Work to complete -> In the material below, transcribe every line from the first through the line holding "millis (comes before", exactly, and stop after that line.

Supplied material ->
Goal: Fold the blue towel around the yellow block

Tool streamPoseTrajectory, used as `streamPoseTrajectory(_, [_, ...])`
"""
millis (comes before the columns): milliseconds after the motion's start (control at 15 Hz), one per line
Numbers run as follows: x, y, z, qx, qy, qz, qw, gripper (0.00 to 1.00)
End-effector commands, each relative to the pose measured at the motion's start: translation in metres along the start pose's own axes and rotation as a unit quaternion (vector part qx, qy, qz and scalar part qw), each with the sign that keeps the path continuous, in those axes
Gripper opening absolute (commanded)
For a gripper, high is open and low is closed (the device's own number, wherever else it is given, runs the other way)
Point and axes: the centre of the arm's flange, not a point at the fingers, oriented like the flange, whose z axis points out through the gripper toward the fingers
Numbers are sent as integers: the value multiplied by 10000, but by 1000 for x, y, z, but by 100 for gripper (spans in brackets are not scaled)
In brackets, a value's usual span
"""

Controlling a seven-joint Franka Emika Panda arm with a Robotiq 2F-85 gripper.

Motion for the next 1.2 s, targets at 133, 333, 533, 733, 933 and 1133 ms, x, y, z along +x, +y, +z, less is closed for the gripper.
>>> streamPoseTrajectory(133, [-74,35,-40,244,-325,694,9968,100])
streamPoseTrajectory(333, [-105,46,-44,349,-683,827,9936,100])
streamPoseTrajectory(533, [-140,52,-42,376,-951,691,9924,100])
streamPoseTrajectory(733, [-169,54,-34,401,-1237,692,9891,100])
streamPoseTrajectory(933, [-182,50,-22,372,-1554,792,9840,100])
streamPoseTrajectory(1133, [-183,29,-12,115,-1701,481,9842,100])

Answer box ->
Goal: Fold the blue towel around the yellow block

Tool streamPoseTrajectory, used as `streamPoseTrajectory(_, [_, ...])`
"""
millis (comes before the columns): milliseconds after the motion's start (control at 15 Hz), one per line

The exercise has been answered in full.